> _WHAT IS NEEDED_
Copy every line of the following data that includes the string "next".

> _DATASET SECTION_

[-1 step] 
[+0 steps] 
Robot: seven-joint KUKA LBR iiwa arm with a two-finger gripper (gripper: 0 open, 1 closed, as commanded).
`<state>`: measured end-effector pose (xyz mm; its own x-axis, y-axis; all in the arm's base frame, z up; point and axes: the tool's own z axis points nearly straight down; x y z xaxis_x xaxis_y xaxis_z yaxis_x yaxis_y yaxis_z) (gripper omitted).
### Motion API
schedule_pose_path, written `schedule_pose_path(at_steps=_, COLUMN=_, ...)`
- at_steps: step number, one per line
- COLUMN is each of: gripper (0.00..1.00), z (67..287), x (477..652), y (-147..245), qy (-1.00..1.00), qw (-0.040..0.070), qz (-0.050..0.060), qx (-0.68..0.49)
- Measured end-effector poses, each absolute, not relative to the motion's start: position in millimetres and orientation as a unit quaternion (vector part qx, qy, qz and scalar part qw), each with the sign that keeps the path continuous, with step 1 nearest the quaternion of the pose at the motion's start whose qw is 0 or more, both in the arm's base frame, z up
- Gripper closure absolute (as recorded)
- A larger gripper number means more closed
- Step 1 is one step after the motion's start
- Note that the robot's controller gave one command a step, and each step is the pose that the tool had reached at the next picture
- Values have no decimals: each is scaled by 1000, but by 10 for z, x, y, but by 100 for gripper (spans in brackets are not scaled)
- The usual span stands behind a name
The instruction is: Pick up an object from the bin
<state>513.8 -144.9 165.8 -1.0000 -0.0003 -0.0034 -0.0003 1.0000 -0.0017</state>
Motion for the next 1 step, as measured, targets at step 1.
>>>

> _ANSWER TO THIS EXERCISE_
- Note that the robot's controller gave one command a step, and each step is the pose that the tool had reached at the next picture
Motion for the next 1 step, as measured, targets at step 1.

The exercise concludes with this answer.